Idle Hands and Young Men
Posted on January 15, 2015
In Anacostia last night, a young black man murdered another young black man.
In Ohio, a young white man was arrested for plotting the murder of a bunch of members of Congress.
Outside of Paris last week, two young Muslims were killed after they had slaughtered more than a dozen people associated with a French satirical magazine.
In Nigeria, an army of young African men and teenagers marauded the countryside, burning down villages and murdering schoolgirls.
Young men flock to Syria and Iraq, looking to fight jihad and perhaps to find meaning in life.
In Pakistan, young men join the Taliban and fight for a peculiar brand of a religion based on a taking the world back to the 13th century.
Back in America, young men, bored, out of work, sit at home, smoke pot, play video games and then get in trouble.
The world has a problem with young men.
Idle hands are the devil’s workshop, especially when those idle hands belong to young men.
Over the last 30 years, there has been a concerted effort to give young women a better chance to succeed in the workplace, at home and abroad.
Big companies promote their efforts to help young women as they start small businesses, or go to college or fight discrimination in the workplace.
I support all of those efforts and we must admit, they have worked pretty well, especially in America.
Young women now make up a commanding majority of new college graduates.
Women are now working more in the business sector than ever before.
Men, on the other hand, go to college less and work a lot less.
The labor participation rate for men is at an all time low in America.
I don’t know what the statistics are, but my guess is that young men are not working nearly as much as they used to.
And when young men don’t have something to do, they get in trouble. They get in trouble far more often than young women, when they don't have a job.
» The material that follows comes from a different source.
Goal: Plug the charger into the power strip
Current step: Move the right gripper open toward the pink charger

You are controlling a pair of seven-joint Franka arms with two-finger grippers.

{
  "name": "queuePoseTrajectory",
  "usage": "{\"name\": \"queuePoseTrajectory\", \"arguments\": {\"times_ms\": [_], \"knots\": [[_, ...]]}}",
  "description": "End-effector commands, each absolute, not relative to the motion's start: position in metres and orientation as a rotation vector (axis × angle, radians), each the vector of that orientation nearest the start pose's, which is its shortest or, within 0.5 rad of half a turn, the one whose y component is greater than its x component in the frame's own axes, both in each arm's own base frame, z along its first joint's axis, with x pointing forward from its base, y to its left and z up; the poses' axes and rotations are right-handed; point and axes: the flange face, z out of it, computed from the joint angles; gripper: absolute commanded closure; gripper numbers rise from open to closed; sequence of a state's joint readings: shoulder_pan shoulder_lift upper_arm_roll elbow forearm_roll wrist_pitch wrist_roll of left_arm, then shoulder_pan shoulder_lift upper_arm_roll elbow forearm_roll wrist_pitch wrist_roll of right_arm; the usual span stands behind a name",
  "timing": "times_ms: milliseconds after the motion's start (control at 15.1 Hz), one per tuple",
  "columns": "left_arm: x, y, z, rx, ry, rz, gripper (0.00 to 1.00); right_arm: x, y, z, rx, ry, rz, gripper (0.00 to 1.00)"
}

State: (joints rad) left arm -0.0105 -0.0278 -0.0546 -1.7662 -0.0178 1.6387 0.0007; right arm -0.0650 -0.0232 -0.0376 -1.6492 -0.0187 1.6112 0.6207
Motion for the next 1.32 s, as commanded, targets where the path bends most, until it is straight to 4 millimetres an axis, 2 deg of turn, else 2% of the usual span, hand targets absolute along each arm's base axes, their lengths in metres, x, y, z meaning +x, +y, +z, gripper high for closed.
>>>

Young men without jobs start revolutions. They use drugs. They join gangs. They commit crimes. They use guns. They kill people.
This is a world-wide problem but it’s also a problem here at home.
There needs to be an effort to keep young men in school, train them for the changing economy, get them jobs, and keep them from smoking pot, playing video games and otherwise wasting their lives away.
This isn’t a black problem or a white problem or a Muslim problem. And it’s not a problem that happens somewhere else.
It’s a here problem and a there problem. It’s a societal problem, and we better start thinking of ways to take care of it.